STEEL PARTNERS HOLDINGS L.P. (SPLP)·Q4 2024 Earnings Summary

Executive Summary

  • Q4 2024 delivered solid top-line growth and strong margin expansion: revenue $497.9M (+6.6% YoY), adjusted EBITDA $84.7M with margin 17.0% vs 12.7% YoY, and diluted EPS $3.40, aided by a substantial tax benefit in the quarter .
  • Diversified Industrial and Financial Services drove the quarter, with segment income before interest and taxes up materially; Energy remained soft on lower rig hours, while Supply Chain continued to benefit from consolidation effects .
  • Operating cash flow was a quarterly headwind (-$4.9M), and adjusted free cash flow compressed YoY ($72.5M vs $87.6M), though year-end liquidity and leverage improved (total debt $119.7M; net cash $62.2M; total leverage ~0.9x) .
  • No explicit forward guidance ranges were provided; Series A Preferred quarterly distribution maintained at $0.375 in Q4 and subsequent quarter . S&P Global consensus estimates were not available at the time of this analysis (daily request limit exceeded), so beats/misses vs Street cannot be assessed.

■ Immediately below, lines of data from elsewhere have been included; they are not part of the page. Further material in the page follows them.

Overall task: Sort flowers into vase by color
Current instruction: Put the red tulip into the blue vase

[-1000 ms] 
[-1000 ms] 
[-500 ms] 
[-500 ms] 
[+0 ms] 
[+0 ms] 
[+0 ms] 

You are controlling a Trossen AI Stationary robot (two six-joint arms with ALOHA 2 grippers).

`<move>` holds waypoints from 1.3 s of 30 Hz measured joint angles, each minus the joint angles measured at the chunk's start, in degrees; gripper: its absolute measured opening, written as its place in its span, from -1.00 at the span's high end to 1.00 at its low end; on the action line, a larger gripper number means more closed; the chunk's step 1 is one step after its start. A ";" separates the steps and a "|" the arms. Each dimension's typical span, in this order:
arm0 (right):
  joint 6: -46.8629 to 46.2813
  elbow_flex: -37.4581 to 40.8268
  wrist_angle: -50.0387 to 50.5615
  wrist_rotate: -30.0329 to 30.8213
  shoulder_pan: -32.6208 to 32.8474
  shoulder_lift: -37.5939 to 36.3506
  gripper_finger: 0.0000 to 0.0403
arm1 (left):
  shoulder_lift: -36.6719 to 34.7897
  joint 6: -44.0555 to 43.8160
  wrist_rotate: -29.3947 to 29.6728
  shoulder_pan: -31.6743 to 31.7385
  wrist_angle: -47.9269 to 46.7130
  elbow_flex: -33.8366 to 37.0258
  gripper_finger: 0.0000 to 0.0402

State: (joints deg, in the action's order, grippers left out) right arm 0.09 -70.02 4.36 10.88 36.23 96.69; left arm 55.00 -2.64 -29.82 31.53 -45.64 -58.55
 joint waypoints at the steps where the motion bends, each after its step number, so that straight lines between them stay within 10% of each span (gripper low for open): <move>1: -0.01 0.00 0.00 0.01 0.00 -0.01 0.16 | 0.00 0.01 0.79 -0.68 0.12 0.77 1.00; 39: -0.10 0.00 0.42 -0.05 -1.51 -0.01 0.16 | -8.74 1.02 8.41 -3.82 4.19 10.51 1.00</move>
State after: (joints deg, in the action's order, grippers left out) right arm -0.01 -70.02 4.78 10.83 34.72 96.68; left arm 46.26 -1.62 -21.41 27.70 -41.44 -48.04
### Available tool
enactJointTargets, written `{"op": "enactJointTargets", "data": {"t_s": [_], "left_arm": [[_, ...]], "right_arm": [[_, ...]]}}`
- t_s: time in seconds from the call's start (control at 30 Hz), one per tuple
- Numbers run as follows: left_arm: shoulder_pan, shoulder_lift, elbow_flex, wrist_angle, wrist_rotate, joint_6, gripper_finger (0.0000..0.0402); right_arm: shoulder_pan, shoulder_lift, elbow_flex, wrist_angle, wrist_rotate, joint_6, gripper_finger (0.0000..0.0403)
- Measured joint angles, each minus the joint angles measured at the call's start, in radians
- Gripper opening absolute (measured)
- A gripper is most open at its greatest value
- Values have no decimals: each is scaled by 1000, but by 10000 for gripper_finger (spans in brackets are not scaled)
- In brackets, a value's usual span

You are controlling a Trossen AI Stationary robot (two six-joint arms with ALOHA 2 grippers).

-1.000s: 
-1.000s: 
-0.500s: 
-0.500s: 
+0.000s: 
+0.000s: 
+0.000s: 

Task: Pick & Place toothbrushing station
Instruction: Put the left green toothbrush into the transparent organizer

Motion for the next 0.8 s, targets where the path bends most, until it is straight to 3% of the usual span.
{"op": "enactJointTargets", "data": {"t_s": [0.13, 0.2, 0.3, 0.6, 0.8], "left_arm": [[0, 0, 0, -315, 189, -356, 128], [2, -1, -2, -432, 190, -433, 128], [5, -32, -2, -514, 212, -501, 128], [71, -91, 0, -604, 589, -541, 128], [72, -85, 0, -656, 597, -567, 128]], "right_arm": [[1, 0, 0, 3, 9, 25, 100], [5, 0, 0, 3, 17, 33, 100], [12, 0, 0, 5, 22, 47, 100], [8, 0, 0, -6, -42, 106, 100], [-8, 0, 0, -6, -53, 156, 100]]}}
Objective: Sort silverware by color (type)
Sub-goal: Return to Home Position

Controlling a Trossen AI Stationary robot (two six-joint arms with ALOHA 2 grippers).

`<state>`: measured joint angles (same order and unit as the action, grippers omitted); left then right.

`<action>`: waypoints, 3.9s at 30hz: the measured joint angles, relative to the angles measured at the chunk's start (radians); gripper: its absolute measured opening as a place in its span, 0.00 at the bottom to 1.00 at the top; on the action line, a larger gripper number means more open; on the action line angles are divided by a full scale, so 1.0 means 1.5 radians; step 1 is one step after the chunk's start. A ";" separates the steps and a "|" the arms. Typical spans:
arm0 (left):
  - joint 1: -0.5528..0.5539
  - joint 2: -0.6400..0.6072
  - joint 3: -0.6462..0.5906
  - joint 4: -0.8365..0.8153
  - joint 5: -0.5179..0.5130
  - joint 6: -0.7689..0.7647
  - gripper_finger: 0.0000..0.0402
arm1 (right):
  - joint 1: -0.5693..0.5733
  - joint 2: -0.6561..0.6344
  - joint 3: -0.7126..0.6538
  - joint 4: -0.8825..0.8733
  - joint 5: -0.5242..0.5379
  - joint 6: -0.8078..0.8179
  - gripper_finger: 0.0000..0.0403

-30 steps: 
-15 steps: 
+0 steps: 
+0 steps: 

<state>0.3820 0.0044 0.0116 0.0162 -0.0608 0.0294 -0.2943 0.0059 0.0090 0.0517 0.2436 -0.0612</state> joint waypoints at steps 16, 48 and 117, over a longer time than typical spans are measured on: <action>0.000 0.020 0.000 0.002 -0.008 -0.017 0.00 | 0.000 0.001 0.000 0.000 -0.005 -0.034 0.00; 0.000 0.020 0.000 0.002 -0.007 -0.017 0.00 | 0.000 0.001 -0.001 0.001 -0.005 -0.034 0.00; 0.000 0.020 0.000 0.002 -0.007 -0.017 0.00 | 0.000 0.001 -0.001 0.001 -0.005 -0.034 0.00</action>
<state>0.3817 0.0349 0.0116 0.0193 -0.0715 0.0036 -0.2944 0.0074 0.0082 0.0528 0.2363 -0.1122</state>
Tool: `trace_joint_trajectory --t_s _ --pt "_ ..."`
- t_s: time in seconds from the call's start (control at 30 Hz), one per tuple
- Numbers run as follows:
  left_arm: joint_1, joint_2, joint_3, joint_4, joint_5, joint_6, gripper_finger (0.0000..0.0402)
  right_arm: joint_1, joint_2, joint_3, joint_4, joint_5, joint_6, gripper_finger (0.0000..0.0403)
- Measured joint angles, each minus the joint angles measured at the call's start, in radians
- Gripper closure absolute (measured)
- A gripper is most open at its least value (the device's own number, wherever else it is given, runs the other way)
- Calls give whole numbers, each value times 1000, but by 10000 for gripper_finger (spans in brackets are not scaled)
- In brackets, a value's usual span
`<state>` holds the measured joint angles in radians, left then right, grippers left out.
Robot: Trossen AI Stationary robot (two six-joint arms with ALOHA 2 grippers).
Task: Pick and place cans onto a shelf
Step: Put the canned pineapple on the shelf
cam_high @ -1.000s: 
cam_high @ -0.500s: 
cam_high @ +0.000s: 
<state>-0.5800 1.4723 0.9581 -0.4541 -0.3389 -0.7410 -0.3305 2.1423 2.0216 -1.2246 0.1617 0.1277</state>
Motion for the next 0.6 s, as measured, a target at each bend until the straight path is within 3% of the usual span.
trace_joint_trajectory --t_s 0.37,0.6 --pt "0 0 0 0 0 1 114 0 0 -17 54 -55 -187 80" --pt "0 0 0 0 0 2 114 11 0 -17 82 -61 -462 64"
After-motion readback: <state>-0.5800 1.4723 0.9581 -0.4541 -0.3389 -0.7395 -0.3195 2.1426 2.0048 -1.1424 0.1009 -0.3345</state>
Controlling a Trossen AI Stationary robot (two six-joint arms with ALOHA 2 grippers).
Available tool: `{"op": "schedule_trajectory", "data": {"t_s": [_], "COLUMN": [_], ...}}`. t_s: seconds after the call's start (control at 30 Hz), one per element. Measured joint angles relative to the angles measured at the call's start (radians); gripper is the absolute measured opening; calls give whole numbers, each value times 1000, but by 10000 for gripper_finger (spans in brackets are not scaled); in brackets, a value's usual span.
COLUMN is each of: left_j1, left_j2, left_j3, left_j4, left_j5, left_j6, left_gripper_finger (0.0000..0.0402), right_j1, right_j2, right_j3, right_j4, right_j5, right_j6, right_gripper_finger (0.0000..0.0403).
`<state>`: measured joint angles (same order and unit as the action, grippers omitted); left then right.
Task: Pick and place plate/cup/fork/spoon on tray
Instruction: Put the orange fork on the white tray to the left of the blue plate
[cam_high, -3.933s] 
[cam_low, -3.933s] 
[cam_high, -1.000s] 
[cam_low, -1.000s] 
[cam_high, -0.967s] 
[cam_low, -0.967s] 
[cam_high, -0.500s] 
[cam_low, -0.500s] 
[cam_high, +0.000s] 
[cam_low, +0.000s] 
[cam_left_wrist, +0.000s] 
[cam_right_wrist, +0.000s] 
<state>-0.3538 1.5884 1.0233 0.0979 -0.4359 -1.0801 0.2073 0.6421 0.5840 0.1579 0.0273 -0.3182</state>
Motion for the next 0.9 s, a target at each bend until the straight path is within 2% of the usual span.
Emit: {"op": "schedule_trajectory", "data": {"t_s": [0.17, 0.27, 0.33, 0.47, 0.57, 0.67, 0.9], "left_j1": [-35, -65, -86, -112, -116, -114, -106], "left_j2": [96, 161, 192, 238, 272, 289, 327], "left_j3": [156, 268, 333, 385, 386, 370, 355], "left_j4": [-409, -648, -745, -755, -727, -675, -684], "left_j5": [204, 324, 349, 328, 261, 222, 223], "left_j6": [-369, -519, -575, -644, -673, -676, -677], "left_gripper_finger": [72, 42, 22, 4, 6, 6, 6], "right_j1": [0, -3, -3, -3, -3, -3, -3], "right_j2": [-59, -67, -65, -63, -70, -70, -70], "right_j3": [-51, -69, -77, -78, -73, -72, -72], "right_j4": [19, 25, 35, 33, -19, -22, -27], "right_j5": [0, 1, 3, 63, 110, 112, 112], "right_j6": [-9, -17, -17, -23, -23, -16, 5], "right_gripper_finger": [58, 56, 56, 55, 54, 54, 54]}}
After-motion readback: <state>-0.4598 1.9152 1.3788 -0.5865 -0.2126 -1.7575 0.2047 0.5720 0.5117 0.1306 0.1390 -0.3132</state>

What Went Well and What Went Wrong

What Went Well

  • Adjusted EBITDA margin expanded to 17.0% (vs 12.7% YoY), supported by higher operating income and lower credit loss provisions in Financial Services; Diversified Industrial strength continued across net sales .
  • Segment performance was broad-based: Q4 income before interest and taxes rose across Diversified Industrial ($19.3M), Financial Services ($35.4M), Supply Chain ($7.0M), with Energy also positive ($4.1M) .
  • Management highlighted record revenue and disciplined execution: “We’re proud to report record revenue this year... Our team’s commitment to continuous improvement and operational excellence drove these results” — Executive Chairman Warren Lichtenstein .

What Went Wrong

  • Quarterly operating cash flow turned negative (-$4.9M), and adjusted free cash flow declined YoY ($72.5M vs $87.6M), reflecting working capital and loan sale dynamics in WebBank .
  • Realized/unrealized losses on securities were a drag in Q4 ($6.0M loss vs $0.9M gain YoY), marking-to-market the investment portfolio .
  • Energy segment softness persisted on lower rig hours, contributing to reduced operating income for the segment across 2024 vs prior year .

Financial Results

Quarterly P&L Metrics (Q2 → Q4 2024)

MetricQ2 2024Q3 2024Q4 2024
Revenue ($USD Thousands)$533,159 $520,423 $497,920
Net Income ($USD Thousands)$124,946 $36,873 $74,602
Net Income Attributable to Common Unitholders ($USD Thousands)$116,338 $36,416 $74,577
Diluted EPS ($)$4.85 $1.65 $3.40
Adjusted EBITDA ($USD Thousands)$83,807 $75,953 $84,697
Adjusted EBITDA Margin (%)15.7% 14.6% 17.0%
Net Cash Provided/(Used) by Operating Activities ($USD Thousands)$68,955 $101,758 $(4,891)
Adjusted Free Cash Flow ($USD Thousands)$38,585 $34,338 $72,461

Q4 Year-over-Year Comparison

MetricQ4 2023Q4 2024
Revenue ($USD Thousands)$466,907 $497,920
Net Income ($USD Thousands)$42,697 $74,602
Diluted EPS ($)$1.75 $3.40
Adjusted EBITDA ($USD Thousands)$59,358 $84,697
Adjusted EBITDA Margin (%)12.7% 17.0%
Operating Cash Flow ($USD Thousands)$9,547 $(4,891)
Adjusted Free Cash Flow ($USD Thousands)$87,587 $72,461

Segment Revenue (Q2 → Q4 2024)

Segment Revenue ($USD Thousands)Q2 2024Q3 2024Q4 2024
Diversified Industrial$334,494 $318,642 $297,394
Energy$36,995 $40,266 $35,837
Financial Services$115,593 $113,027 $115,650
Supply Chain$46,077 $48,488 $49,039
Total$533,159 $520,423 $497,920

Segment Income Before Interest Expense and Income Taxes (Q2 → Q4 2024)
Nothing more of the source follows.